Pilar tiba di rumah kosnya saat Nenek sedang menonton sinetron ditemani Lela yang asyik menggambar di sebelahnya. Begitu melihat Pilar, Lela langsung berlari mendekat. Anak itu memang senang bermain dengan Pilar, apalagi dengan Intan, karena mereka selalu perhatian dan suka membawakan oleh-oleh kecil untuknya.
“Hai anak baik, lagi ngapain? Waduh, tangannya belepotan gini, pasti lagi asyik ngegambar nih.”
“Iya dong,” jawab Lela sambil menarik Pilar untuk memamerkan gambarnya yang lain. “Yang ini dulu dibikinin Tante Intan.”
Itu hanya kalimat sederhana yang keluar dari mulut seorang bocah polos. Tapi seketika itu juga, kalimat tadi membuat hati Pilar terasa ngilu. Rasa sakit itu menjalar ke seluruh tubuhnya dan pasti sampai juga ke wajahnya sehingga tak luput dari perhatian Nenek.
“Kok Intan nggak pernah ke sini lagi?” tanya Nenek.
Pilar hanya diam. Biar diam yang berbicara. Biar diam yang menjelaskan.
“Yang sabar.” Dua kata itu yang Nenek ucapkan selanjutnya. Tampaknya Nenek paham apa yang terungkap dalam diam.
Pilar masuk ke kamarnya dan menemukan Rian sudah berada di sana. Rian duduk di lantai sambil bersandar pada kasur. Kepalanya tertunduk, kakinya dilipat ke dada dan kedua tangannya merangkul lututnya. Melihat Rian di kamarnya membuat suasana hati Pilar makin buruk.

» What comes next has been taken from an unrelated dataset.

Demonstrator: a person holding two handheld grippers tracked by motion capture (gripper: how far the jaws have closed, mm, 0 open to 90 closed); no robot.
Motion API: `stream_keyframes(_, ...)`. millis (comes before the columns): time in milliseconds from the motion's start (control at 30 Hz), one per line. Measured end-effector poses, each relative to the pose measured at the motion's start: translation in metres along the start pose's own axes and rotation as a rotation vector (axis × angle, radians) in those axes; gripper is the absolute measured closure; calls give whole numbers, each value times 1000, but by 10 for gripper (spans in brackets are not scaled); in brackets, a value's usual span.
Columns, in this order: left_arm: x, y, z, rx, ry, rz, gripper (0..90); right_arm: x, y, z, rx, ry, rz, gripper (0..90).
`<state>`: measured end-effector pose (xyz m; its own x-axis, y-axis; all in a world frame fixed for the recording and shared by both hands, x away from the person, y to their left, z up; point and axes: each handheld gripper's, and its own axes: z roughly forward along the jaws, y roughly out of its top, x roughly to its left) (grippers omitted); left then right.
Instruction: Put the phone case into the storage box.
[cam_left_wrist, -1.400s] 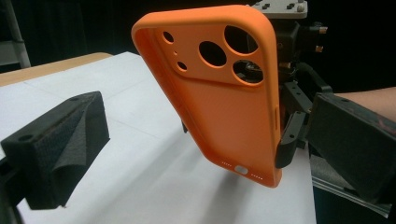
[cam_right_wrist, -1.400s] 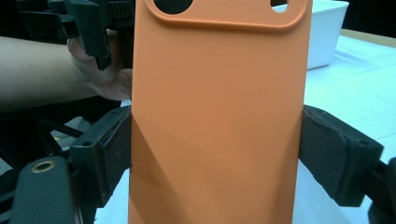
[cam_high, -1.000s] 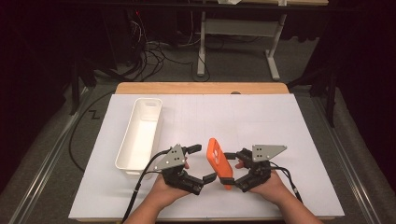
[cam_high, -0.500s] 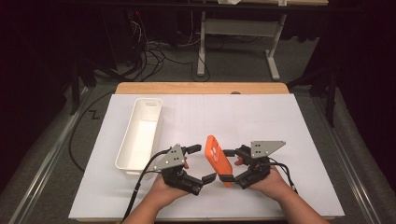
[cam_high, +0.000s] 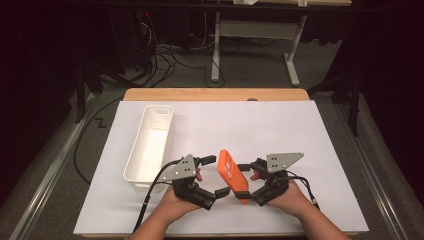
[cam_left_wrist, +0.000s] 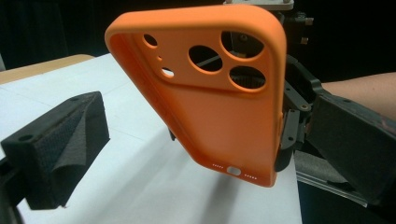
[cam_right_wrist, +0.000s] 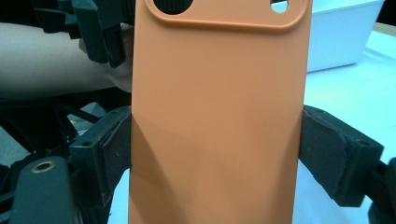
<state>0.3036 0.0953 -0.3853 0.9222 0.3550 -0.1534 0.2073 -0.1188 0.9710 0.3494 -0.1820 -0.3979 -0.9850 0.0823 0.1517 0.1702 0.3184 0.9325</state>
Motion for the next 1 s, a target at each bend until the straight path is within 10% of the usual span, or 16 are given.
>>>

Tapi bagaikan dua teman karib yang sudah biasa bertengkar, Rian seperti sudah tahu bahwa untuk sementara yang terbaik adalah diam dan membiarkan Pilar menenangkan diri dulu.
Pilar meletakkan tasnya di meja, menenggak air dari botol minumnya yang entah sudah berapa lama berada di sana, lalu duduk di kursi sambil melepas sepatu.
Setelah Pilar terlihat lebih tenang, Rian mulai berbicara, “I need your help, Man.”
“Lu nggak tau etikanya minta tolong ya?” Pilar masih kesal.